Shell will move to new offices in River District as planned neighborhood takes shape
Shell will relocate the headquarters of its Gulf of Mexico operations from its longtime home on Poydras Street to the planned River District neighborhood, a move that will keep hundreds of high-paying jobs in New Orleans and add a major corporate tenant to the new development.
During a news conference Thursday with Gov. John Bel Edwards, Mayor LaToya Cantrell and other elected officials, local executives from the London-based energy giant said they have leased a custom-designed office building in the development upriver of the Ernest N. Morial Convention Center.
When the mid-rise building is completed in early 2025, Shell’s 800 local employees will relocate there from the Hancock Whitney Center, the skyscraper that has housed Shell’s local operations since 1972 and until recently was known as One Shell Square.
Though much of New Orleans' energy industry has decamped for Houston over the years, Shell, which has its North American headquarters there, has kept a sizeable presence in the Crescent City. Agreeing to a 12-year lease in a building constructed to its specifications should quiet worries about losing another major employer, and may help economic development officials as they try to lure other companies to the metro area.
“We have been an integral part of the community and the working coast...and we are committing to stay here with a new building,” said Colette Hirstius, Shell’s Senior Vice President for the Gulf of Mexico.
The announcement also marks the first time in decades that a new office building will be constructed in downtown New Orleans, and suggests that the River District could fulfill its developers' vision for a neighborhood of businesses, residents, retailers and entertainment venues, as opposed to an area devoted to cruise ship passengers and conventioneers.
The nascent development is a joint venture between Lauricella Land Company and Dallas-based Cypress Equities in partnership with the convention center, which owns most of the 40 acres along the Mississippi River. The concept, in the works for more than a decade, finally saw progress over the past two years as the convention center board chose a developer and inked a deal.
“Shell, with its rich history in Louisiana, is just the type of anchor commercial tenant we had hoped for,” said Cypress Equities CEO Chris Maguire in a prepared statement.
Lauricella said nothing has been offered to the company, though he added, “it stands to reason Shell would be looking to gain some help.”
Gov. John Bel Edwards said the state was not putting up any money to make the deal happen.
“I am extremely excited about this announcement today, probably more so because we did not have to put up an incentive,” Edwards said.
Looking for a new home
Shell has been a corporate presence in New Orleans for decades, though it is smaller than at its peak. Still, while most of the other energy companies that called the city home relocated after Hurricane Katrina, Shell has maintained a significant footprint. It runs its Gulf of Mexico operations from the local office, a business that comprises about half of Shell’s U.S. oil production and 20% of its global earnings.
It continues to employ about 3,000 workers in the state, including at its offices in the Hancock Whitney Center, where it leases several floors.
In 2020, with a long-term lease in the building set to expire in 2025, the company began looking at options for a new space, including relocating to Houston or to an existing office building elsewhere in New Orleans, Shell officials said.
“This was a remarkable building in 1972 and it still is, but the needs have changed,” said Hirstius. “We need a more collaborative workforce.
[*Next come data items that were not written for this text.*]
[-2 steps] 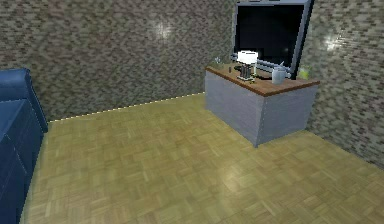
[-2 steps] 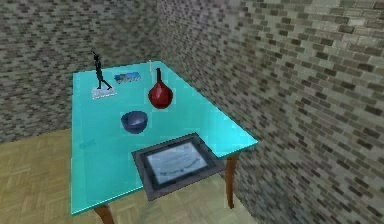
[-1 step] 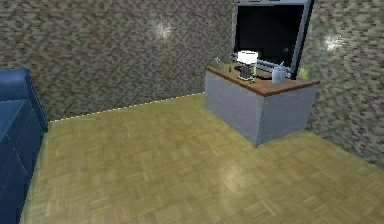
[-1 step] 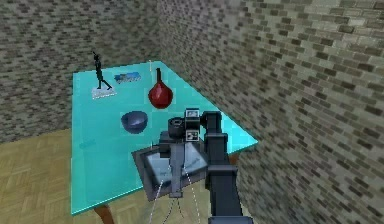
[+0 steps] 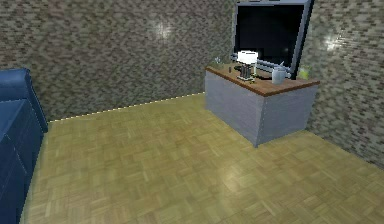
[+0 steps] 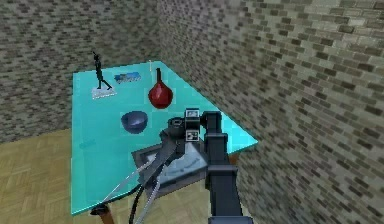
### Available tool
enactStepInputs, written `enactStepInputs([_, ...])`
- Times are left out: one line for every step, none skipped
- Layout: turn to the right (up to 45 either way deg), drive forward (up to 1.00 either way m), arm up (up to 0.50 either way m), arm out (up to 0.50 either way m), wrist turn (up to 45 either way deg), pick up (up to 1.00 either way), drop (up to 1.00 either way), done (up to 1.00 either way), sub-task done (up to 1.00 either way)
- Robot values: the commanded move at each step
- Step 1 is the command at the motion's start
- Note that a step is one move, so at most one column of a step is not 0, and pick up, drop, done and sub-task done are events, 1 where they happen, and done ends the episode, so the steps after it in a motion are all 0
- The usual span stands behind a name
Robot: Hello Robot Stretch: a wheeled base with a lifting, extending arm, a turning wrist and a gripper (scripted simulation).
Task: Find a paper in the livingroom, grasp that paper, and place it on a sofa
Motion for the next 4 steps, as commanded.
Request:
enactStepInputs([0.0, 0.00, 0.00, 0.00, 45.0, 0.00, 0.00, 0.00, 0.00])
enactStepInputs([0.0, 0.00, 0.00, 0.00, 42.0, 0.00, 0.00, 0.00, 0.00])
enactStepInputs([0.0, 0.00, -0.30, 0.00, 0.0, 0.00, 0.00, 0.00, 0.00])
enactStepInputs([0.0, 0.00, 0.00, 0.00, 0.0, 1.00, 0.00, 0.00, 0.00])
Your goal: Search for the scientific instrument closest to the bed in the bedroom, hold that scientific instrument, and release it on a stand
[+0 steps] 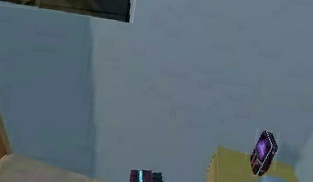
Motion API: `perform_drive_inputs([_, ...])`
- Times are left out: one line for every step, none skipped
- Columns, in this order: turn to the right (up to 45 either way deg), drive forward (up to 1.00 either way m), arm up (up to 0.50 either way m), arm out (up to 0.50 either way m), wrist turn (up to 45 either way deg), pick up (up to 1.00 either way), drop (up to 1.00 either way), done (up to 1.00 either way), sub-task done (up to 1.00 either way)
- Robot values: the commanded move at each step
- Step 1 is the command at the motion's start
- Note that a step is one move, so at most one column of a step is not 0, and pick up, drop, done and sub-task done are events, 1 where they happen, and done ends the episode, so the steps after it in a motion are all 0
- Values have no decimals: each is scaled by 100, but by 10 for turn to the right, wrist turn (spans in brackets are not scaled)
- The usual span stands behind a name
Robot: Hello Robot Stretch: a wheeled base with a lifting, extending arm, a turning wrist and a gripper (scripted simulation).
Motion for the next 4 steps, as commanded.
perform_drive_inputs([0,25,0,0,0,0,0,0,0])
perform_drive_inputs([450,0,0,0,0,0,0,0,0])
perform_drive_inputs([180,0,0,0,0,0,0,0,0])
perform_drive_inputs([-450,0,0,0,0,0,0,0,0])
We need much larger collaborative environments and we enjoy being outside. The River District suited all of our needs in the best way.”
Shell's new home will be 120,000 square feet — about one-tenth the size of the 51-story high-rise — and the company will be slashing the amount of office space it occupies. In its current home, Shell leases 308,000 square feet, according to Mike Otillo, a leasing agent with the California-based Hertz Investment Group, which has owned the tower since 2015.
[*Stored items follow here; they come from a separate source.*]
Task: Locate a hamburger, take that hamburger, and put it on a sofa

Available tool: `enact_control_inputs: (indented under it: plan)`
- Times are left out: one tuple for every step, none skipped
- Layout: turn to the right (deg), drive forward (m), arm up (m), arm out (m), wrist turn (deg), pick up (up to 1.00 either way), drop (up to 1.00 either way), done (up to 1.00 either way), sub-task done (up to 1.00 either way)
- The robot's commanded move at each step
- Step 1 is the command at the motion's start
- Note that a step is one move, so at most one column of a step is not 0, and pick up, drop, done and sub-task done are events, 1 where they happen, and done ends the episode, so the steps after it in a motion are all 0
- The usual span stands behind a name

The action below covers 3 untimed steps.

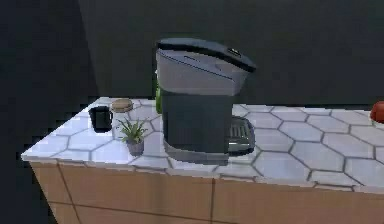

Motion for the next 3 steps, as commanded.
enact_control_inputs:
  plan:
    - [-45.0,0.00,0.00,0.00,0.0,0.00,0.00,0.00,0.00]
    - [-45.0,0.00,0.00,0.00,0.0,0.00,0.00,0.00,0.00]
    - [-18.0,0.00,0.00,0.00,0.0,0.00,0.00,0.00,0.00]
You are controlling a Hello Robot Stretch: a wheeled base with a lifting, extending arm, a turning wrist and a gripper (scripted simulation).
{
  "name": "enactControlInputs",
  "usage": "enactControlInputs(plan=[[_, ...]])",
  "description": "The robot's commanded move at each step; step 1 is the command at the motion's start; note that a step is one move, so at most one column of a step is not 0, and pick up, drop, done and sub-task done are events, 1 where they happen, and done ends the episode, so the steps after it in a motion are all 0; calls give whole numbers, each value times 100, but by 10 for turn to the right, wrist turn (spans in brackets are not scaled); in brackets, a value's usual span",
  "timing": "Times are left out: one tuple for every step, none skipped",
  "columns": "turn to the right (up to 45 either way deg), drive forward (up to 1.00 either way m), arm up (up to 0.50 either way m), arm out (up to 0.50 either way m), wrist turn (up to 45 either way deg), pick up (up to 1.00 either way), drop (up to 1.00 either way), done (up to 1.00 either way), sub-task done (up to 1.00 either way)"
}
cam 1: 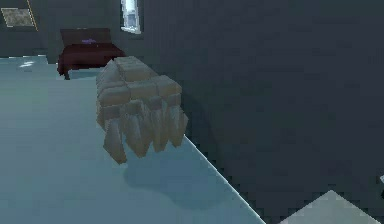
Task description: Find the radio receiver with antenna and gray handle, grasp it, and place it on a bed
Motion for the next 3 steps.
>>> enactControlInputs(plan=[[0,0,0,0,-450,0,0,0,0],[0,0,0,0,-180,0,0,0,0],[0,0,0,-14,0,0,0,0,0]])
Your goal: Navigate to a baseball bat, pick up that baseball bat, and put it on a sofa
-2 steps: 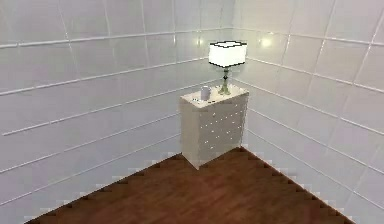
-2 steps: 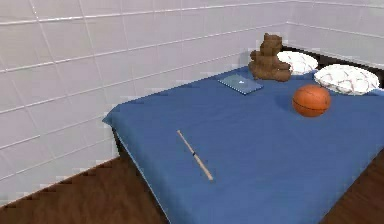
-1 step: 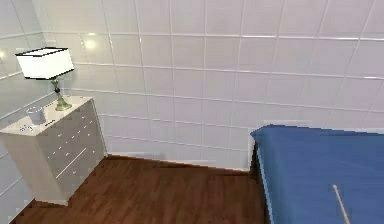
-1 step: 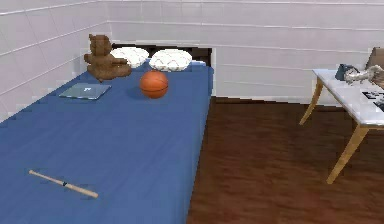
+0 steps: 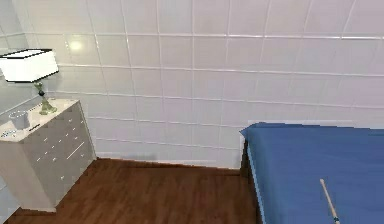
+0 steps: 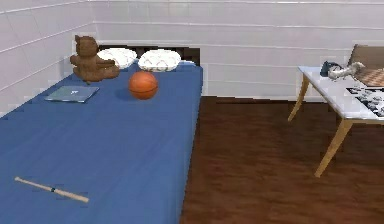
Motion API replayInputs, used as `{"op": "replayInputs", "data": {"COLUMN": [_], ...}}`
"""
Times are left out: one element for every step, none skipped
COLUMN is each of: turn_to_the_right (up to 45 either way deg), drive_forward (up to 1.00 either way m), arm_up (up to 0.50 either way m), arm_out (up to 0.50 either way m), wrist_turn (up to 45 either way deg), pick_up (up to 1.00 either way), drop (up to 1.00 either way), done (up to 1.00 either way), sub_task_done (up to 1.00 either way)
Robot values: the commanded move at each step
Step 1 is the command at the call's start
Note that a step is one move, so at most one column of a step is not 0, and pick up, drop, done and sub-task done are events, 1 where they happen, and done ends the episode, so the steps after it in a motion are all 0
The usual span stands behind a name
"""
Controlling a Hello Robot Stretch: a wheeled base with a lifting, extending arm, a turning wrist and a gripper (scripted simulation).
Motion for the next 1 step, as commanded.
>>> {"op": "replayInputs", "data": {"turn_to_the_right": [0.0], "drive_forward": [0.3], "arm_up": [0.0], "arm_out": [0.0], "wrist_turn": [0.0], "pick_up": [0.0], "drop": [0.0], "done": [0.0], "sub_task_done": [0.0]}}
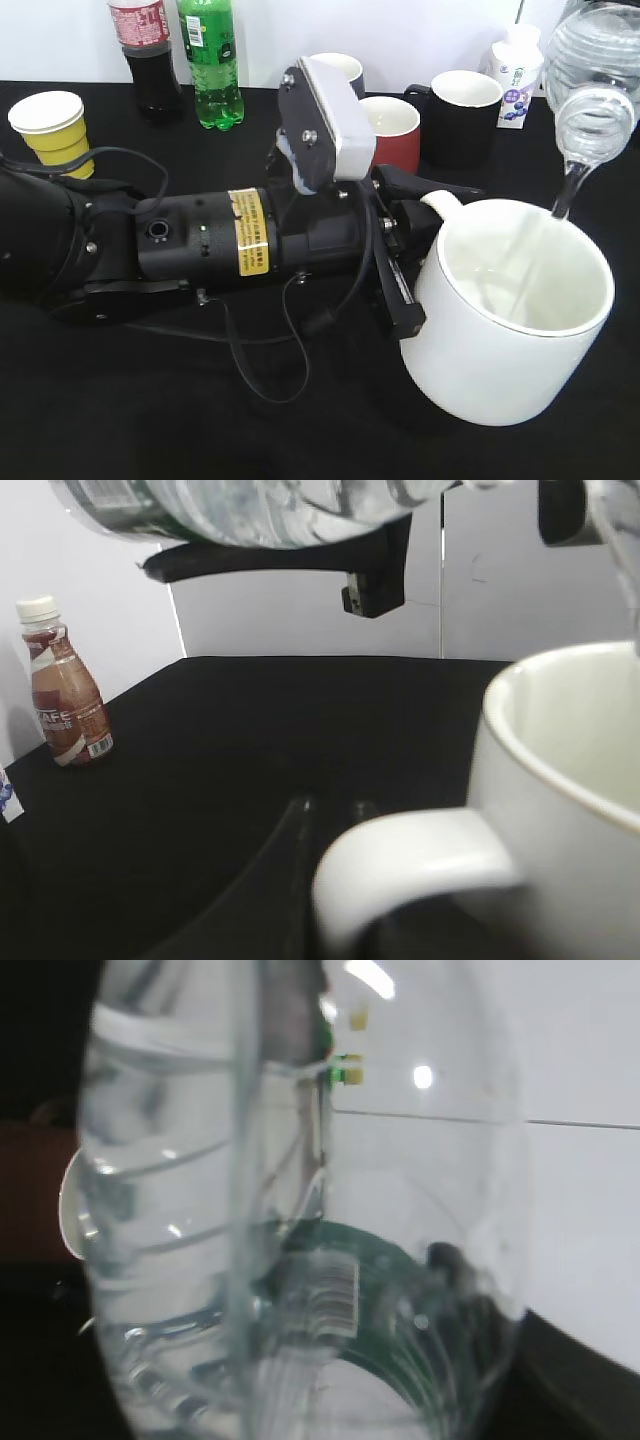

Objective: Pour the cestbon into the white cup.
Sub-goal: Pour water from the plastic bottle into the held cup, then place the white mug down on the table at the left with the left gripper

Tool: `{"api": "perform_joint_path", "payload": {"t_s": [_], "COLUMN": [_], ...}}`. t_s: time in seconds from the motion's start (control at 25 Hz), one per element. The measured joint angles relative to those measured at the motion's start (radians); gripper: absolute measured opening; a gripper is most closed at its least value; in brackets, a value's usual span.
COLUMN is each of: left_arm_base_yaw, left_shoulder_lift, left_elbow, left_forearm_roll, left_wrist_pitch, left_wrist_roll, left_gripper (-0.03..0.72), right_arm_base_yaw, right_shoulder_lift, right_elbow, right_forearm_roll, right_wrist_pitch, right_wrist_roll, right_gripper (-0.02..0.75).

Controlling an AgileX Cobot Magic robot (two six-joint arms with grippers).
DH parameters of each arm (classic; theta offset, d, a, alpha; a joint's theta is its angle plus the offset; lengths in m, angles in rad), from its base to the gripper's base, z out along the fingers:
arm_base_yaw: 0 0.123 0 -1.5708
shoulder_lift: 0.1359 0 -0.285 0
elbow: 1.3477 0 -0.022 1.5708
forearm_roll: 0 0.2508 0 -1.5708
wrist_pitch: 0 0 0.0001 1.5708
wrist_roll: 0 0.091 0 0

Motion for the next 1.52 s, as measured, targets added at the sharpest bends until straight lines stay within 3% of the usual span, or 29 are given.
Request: {"api": "perform_joint_path", "payload": {"t_s": [0.12, 0.2, 0.36, 0.52, 0.56, 0.68, 0.88, 1.0, 1.2, 1.4, 1.52], "left_arm_base_yaw": [0.0, 0.0, 0.006, 0.067, 0.092, 0.202, 0.479, 0.522, 0.524, 0.524, 0.524], "left_shoulder_lift": [0.0, 0.0, 0.0, -0.009, -0.025, -0.097, -0.156, -0.156, -0.119, 0.065, 0.188], "left_elbow": [0.0, 0.0, 0.0, 0.0, 0.0, 0.045, 0.208, 0.21, 0.21, 0.204, 0.13], "left_forearm_roll": [-0.005, -0.045, -0.133, -0.135, -0.13, -0.128, -0.138, -0.17, -0.409, -0.573, -0.588], "left_wrist_pitch": [0.0, 0.001, -0.005, 0.026, 0.049, 0.059, 0.005, 0.005, 0.009, -0.164, -0.218], "left_wrist_roll": [0.0, 0.001, 0.002, 0.002, 0.002, 0.002, 0.002, 0.08, 0.233, 0.288, 0.292], "left_gripper": [0.057, 0.057, 0.057, 0.057, 0.057, 0.056, 0.056, 0.056, 0.056, 0.056, 0.056], "right_arm_base_yaw": [0.0, 0.0, 0.0, 0.0, 0.0, 0.0, 0.0, 0.0, 0.0, 0.0, 0.0], "right_shoulder_lift": [0.0, 0.0, 0.0, 0.0, 0.0, 0.0, 0.0, 0.0, 0.0, 0.0, 0.0], "right_elbow": [0.0, 0.0, 0.0, 0.0, 0.0, 0.0, 0.0, 0.0, 0.0, 0.0, 0.0], "right_forearm_roll": [0.002, 0.002, 0.002, 0.003, 0.003, 0.003, 0.003, 0.011, 0.011, 0.043, 0.045], "right_wrist_pitch": [-0.007, -0.013, -0.013, -0.012, -0.012, -0.009, 0.061, 0.062, 0.065, 0.063, 0.063], "right_wrist_roll": [0.031, 0.173, 0.681, 1.242, 1.304, 1.34, 1.341, 1.341, 1.342, 1.344, 1.344], "right_gripper": [0.493, 0.493, 0.493, 0.493, 0.493, 0.493, 0.493, 0.493, 0.493, 0.493, 0.493]}}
Hirstius would not discuss specific numbers but said the new building will better suit the company’s current workforce, with fewer small offices, fewer walls and larger common areas.
It's not clear who will take over the space in the Hancock Whitney Center, which has seen other energy industry tenants depart in recent years and currently has an occupancy rate of about 85%. Moreover, adding tenants to the River District won't be much salve to landlords and business owners in the Central Business District, which has seen a decline in commercial tenants since the pandemic.
Otillo said Hertz has no plans yet for the vacant floors, and was caught off guard by Thursday’s announcement.
“We didn’t know,” he said. “We learned of it today when everyone else did.”
Hirstius couldn’t say whether the new building would sport the company's name and logo, though a Shell spokesperson confirmed that the long-term lease gives the company naming rights.
Regardless of what the building is call, Hirstius said, "It will be our building. Everything about it will be our design and we are the main tenant.”
In a prepared statement, the developers said Shell will occupy 120,000 square feet of the 142,000-square-foot building.
It's not clear how much the building will cost to construct, though experts said the cost-per-square-foot for the construction of new mid-rise office buildings in New Orleans could average at least $300 per square foot, which would amount to roughly $43 million for the building.